## THE TASK
Would you output the entries below only from the line containing "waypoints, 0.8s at" through the line containing "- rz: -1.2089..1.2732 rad", exactly as they stand and with both ends included?

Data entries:
§

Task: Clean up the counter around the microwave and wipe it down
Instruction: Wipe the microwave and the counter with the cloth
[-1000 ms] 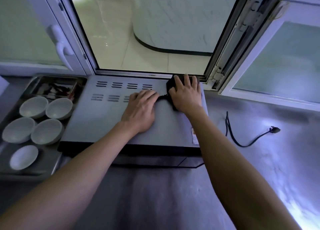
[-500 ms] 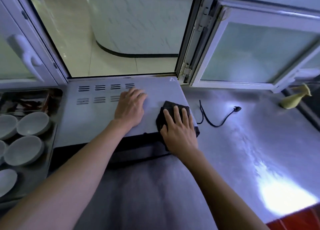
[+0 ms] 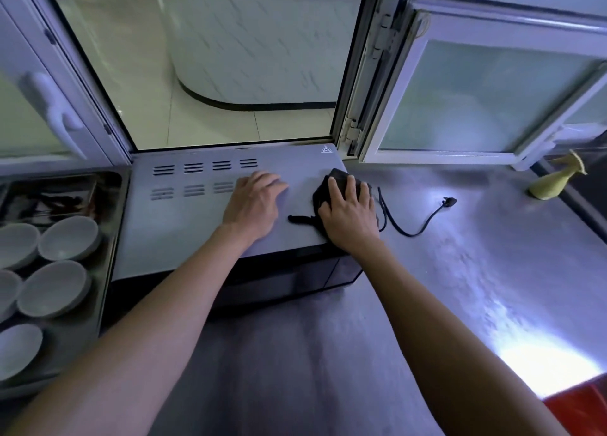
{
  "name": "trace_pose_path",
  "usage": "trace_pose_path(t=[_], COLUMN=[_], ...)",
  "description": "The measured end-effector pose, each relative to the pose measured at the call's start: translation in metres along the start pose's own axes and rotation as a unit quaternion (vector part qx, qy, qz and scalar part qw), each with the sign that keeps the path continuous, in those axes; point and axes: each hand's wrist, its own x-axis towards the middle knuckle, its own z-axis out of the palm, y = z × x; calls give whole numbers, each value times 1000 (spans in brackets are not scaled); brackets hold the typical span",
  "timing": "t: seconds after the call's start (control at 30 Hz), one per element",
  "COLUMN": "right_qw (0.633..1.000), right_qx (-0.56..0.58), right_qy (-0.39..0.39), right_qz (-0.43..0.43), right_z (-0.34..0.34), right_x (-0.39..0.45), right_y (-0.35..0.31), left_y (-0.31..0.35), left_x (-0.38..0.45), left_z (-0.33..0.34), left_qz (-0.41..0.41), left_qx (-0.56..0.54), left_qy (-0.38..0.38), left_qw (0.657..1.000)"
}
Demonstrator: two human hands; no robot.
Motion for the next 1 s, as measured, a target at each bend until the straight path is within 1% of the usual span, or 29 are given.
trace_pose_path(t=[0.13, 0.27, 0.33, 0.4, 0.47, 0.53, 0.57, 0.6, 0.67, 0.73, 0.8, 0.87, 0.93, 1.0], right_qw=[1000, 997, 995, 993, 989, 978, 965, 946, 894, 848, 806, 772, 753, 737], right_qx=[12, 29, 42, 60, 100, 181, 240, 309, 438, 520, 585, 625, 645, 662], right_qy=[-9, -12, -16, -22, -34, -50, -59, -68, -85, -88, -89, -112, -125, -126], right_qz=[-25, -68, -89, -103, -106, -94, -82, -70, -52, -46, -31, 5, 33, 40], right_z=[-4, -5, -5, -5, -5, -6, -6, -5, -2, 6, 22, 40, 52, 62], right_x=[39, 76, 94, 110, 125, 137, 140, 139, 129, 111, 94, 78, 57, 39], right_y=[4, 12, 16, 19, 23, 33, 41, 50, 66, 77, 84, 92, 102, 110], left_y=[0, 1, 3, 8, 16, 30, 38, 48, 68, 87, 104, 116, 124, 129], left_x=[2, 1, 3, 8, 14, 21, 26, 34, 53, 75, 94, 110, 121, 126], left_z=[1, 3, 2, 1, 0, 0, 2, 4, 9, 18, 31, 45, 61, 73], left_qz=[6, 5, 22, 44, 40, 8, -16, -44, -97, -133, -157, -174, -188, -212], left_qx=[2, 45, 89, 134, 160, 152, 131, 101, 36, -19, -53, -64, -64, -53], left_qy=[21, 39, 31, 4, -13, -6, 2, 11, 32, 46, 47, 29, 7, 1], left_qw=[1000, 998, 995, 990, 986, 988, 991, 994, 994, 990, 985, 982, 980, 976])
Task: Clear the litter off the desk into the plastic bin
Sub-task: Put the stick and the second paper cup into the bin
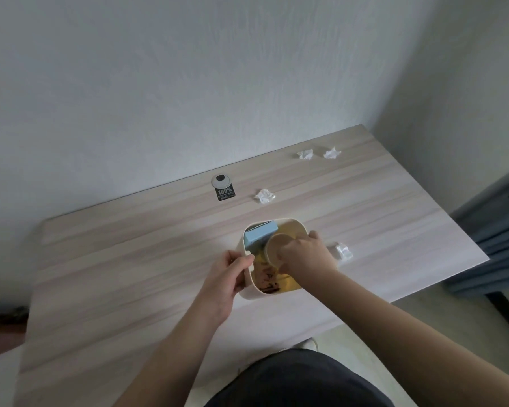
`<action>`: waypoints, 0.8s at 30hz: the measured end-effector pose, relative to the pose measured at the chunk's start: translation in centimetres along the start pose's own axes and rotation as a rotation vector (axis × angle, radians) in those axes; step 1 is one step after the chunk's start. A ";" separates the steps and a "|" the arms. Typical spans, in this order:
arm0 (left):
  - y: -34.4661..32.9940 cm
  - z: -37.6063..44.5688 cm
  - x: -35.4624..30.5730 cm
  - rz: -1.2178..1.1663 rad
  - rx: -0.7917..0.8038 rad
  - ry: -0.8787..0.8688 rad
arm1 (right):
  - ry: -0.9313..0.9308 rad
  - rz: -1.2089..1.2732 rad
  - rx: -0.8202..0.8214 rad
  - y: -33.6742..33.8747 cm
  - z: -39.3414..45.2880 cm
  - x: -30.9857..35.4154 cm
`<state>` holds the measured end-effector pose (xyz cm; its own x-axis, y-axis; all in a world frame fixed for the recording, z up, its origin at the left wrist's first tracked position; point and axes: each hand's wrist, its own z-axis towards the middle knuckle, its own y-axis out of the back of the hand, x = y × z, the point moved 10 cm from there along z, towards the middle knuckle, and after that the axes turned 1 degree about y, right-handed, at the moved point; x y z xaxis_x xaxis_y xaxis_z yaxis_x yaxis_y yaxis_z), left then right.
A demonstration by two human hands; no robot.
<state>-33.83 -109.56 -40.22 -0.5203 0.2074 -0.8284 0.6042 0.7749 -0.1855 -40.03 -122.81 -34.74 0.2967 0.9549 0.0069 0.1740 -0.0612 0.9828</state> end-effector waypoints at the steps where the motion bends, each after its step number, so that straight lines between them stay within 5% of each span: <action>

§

## SOLUTION TO THIS PROBLEM
`<action>`: waypoints, 0.8s at 30hz: the measured end-effector pose, relative to the pose measured at the chunk's start: translation in centimetres along the start pose's own axes and rotation as a rotation vector (axis × angle, radians) in those axes; step 1 is one step after the chunk's start. A ";" separates the steps and a "|" the arms. Typical spans, in this order:
arm0 (left):
  - y: -34.4661..32.9940 cm
  - z: -37.6063..44.5688 cm
  - x: -35.4624..30.5730 cm
  - rz: -1.2178..1.1663 rad
  - rx: -0.7917..0.8038 rad
  - ry: -0.8787..0.8688 rad
arm1 (right):
  - ry: -0.9313..0.9308 rad
  - rz: -1.2089..1.2732 rad

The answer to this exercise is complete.